Años de conflicto también han desgastado a comunidades donde las teorías de conspiración sobre el ébola son particularmente fuertes. Mientras los trabajadores humanitarios se apresuran a construir salas de aislamiento, se enfrentan a turbas enojadas que los acusan de ser de alguna manera responsables del virus.

En los últimos días, multitudes furiosas quemaron una sala de aislamiento en Rwampara, en las afueras de Bunia, y una segunda en Mongbwalu, un pequeño pueblo minero al norte de la ciudad que, según los expertos, es el probable epicentro del brote.

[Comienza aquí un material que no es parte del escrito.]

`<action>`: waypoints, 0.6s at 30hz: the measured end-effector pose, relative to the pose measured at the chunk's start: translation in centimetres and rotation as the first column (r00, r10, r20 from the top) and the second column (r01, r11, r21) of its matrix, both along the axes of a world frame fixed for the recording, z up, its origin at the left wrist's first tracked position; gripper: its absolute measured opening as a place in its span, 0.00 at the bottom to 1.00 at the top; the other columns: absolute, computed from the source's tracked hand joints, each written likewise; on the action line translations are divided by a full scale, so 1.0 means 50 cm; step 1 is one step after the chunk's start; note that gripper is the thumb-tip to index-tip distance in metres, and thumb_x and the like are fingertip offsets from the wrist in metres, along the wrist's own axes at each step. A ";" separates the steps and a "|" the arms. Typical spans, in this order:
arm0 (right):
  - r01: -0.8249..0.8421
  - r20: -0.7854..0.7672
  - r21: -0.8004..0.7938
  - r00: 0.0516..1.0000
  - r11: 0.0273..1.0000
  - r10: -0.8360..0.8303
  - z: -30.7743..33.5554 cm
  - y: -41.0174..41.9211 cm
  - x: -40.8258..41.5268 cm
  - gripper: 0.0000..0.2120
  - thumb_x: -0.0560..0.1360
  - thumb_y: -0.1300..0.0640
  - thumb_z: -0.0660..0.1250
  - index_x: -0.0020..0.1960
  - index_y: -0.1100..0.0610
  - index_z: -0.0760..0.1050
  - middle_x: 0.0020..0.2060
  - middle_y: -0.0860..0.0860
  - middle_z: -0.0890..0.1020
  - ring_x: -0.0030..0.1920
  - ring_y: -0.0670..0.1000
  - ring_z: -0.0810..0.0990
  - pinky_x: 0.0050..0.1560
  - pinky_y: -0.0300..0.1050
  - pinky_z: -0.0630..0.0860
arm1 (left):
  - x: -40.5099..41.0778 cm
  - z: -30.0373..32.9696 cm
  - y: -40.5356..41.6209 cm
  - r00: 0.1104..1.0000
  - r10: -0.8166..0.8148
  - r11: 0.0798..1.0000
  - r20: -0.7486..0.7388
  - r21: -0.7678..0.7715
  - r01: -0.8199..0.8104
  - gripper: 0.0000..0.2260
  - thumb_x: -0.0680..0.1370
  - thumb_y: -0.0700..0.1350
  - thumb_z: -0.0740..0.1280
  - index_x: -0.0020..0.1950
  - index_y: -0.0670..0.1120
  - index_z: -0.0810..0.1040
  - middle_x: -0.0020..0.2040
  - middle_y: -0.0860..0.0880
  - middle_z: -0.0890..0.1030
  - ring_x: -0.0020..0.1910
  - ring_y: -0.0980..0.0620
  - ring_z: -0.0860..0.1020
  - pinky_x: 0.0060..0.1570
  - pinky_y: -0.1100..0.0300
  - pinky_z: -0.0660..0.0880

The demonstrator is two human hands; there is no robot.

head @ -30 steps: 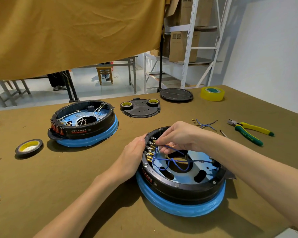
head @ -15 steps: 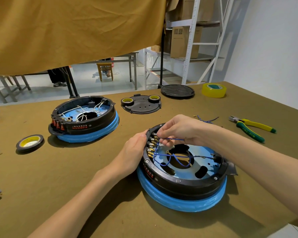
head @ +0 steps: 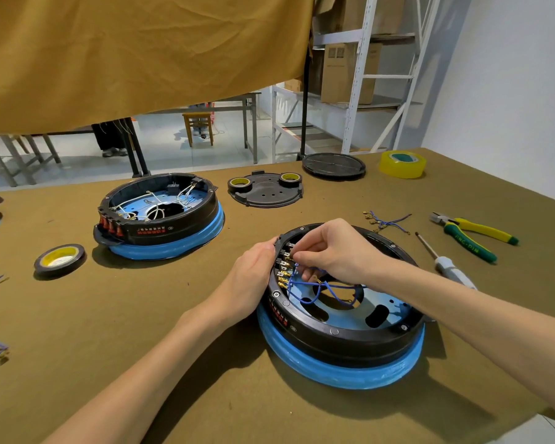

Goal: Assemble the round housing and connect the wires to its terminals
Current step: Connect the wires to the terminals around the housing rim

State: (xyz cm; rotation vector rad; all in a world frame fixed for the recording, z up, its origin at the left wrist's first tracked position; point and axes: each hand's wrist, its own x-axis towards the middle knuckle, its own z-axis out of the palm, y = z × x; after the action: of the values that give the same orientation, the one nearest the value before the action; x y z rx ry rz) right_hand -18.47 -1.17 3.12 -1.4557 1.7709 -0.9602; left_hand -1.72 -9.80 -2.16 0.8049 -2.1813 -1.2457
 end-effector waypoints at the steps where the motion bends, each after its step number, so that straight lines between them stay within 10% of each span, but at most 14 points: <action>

Los funerales son un punto álgido particular. En las zonas rurales, la gente suele exigir enterrar a los muertos según la costumbre tradicional, que implica tocar mucho el cadáver, aunque también es una forma perfecta de propagar la enfermedad.

En Bunia, muchos apenas están asumiendo la creciente epidemia. Algunos residentes parecieron tomárselo a la ligera: chapoteando en piscinas públicas en los últimos días o reuniéndose con amigos en saunas, un entretenimiento popular.

Pero la preocupación se está imponiendo cada vez más. El viernes por la noche, Joel Mugisa, un médico de 30 años, deambulaba entre farmacias en busca de desinfectante para manos. Todas las tiendas estaban agotadas.

Dijo que todavía no estaba entrando en pánico, pero sí preocupado por otras personas y por la inclinación generalizada por las teorías de conspiración. «La gente no se toma en serio el ébola», dijo antes de desaparecer en la noche. «Ese es el principal problema».